What are the key differences?

  1. Slurm uses sbatch, squeue, scancel and srun commands, not qsub, qstat, qdel and qrsh. See below.
  2. The joscript sentinel is #SBATCH, not #$. See below.
  3. You must specify explicitly the serial partition to run a 1-core job. See below.
  4. You MUST specify a job wallclock time for your job! There is NO default value applied to a job. The maximum permitted is 7 days in most cases (GPU jobs can have a maximum of 4 days.) Your job will be rejected if you don’t give it a wallclock time. See below.
  5. The jobscript flags (-pe, -l v100=1 and so on) have changed.
  6. The jobscript variables ($JOB_ID, $NSLOTS and so on) have changed. See below.

Please see below for more details on how to use Slurm, compared to SGE.

Jobscript Special Lines – SGE (#$) vs Slurm (#SBATCH)

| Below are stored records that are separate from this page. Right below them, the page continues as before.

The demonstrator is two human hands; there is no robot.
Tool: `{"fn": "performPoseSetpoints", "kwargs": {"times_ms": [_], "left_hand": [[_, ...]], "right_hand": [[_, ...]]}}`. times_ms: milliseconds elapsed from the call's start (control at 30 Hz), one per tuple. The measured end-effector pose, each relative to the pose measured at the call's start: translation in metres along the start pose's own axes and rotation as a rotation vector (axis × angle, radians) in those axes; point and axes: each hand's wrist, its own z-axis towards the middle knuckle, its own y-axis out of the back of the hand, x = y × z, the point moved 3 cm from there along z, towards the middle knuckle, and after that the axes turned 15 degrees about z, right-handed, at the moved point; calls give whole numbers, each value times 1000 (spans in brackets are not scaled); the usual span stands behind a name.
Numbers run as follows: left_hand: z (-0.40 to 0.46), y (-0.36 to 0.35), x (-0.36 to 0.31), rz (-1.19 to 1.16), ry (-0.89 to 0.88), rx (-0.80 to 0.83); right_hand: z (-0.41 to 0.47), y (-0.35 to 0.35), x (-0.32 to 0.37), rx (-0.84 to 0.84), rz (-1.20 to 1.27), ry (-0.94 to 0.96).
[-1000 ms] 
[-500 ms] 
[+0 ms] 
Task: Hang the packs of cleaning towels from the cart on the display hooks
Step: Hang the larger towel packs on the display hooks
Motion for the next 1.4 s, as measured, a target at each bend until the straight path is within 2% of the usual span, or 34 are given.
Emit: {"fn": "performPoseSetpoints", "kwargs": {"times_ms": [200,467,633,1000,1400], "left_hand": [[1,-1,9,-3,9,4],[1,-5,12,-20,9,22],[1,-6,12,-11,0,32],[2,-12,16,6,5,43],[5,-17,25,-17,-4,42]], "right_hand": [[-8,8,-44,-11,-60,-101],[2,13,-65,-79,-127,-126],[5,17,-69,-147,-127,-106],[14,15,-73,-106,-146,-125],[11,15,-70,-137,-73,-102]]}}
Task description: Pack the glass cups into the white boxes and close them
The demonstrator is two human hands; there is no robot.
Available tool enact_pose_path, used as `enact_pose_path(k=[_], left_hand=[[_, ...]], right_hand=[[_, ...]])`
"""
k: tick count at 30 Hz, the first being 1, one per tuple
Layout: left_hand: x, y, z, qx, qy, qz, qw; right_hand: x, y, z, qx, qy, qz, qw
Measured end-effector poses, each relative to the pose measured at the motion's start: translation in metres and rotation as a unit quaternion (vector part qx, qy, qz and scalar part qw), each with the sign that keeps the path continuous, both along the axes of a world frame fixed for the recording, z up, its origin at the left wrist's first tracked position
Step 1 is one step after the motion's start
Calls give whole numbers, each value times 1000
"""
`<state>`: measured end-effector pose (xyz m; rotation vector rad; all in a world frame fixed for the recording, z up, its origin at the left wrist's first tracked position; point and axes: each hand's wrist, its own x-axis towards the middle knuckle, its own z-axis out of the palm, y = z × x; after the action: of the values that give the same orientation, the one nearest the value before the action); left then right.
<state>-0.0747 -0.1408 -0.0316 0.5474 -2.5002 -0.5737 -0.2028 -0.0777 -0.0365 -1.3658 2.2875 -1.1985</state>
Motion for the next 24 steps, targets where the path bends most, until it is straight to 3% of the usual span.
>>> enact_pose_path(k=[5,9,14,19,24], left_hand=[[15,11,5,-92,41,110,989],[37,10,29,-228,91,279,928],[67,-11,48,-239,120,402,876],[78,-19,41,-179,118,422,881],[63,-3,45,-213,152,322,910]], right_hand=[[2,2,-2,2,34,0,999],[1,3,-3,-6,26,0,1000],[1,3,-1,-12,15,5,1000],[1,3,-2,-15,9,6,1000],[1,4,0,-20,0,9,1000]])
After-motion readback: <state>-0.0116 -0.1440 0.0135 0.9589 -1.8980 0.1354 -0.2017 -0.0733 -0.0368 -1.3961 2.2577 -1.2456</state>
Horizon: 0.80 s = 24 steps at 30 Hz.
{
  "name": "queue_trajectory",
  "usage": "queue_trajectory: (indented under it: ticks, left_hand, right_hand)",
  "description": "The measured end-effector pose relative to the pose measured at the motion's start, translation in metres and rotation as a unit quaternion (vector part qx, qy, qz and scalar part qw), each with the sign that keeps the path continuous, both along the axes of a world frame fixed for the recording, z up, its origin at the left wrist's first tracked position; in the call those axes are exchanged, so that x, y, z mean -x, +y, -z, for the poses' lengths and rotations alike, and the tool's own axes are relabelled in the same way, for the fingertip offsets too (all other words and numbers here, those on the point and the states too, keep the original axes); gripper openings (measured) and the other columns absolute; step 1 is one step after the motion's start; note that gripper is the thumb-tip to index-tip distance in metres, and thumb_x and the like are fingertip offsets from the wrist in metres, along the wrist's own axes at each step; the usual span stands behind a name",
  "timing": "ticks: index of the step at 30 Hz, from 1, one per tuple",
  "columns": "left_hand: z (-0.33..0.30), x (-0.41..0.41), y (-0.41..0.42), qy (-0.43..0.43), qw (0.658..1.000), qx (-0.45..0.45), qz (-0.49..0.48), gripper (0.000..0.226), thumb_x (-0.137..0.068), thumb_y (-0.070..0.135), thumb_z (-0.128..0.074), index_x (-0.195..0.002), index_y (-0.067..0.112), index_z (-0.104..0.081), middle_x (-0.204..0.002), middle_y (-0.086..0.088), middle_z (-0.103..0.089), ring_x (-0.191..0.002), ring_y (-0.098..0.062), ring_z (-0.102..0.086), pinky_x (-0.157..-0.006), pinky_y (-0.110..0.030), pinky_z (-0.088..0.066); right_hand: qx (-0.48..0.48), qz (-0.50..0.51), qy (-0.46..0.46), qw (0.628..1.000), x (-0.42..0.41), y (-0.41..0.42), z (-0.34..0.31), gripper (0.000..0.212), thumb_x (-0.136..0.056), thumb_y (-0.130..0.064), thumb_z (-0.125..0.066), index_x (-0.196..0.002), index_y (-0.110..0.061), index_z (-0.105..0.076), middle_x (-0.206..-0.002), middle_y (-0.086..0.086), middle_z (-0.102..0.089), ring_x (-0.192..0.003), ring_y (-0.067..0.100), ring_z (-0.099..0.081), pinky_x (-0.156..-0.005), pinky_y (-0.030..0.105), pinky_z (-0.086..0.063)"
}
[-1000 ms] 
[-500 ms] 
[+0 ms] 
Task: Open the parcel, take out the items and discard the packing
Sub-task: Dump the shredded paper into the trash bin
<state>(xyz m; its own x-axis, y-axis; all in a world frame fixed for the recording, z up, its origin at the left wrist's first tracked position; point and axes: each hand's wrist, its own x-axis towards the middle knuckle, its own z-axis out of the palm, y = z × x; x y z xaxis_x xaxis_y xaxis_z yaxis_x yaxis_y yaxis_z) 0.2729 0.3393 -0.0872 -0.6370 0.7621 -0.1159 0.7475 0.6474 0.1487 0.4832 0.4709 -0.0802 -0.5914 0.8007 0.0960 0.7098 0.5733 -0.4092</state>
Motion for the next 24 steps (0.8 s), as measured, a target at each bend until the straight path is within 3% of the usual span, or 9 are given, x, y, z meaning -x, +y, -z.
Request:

Your SGE jobscripts will not run in the Slurm batch system. This is because the SGE jobscript special lines beginning with #$ will be ignored by Slurm. Instead, you should use lines beginning with #SBATCH, and will need to change the options you use on those lines.

Note that it is #SBATCH (short for Slurm BATCH) and NOT #$BATCH. This is an easy mistake to make when you begin to modify your SGE jobscripts. Do not use a $ (dollar) symbol in the Slurm special lines.

Can I use a single jobscript for both SGE and Slurm?

It is possible to have both SGE and Slurm lines in your jobscripts – they will each ignore the other’s special lines.

However, there are some differences in the way multi-core and multi-node jobs are run, so we advise writing new jobscripts for use on the upgraded CSF3.

One suggestion is to name your Slurm jobscripts jobscript.sbatch and your SGE jobscripts jobscript.qsub, but you can, of course, use any naming scheme you like.

Examples of SGE jobscripts and their equivalent Slurm jobscript are given below.

The commands used to submit jobs and check on the queue have also changed. See below for the equivalent commands.

Command-line tools – SGE (qsub, …) vs Slurm (sbatch, …)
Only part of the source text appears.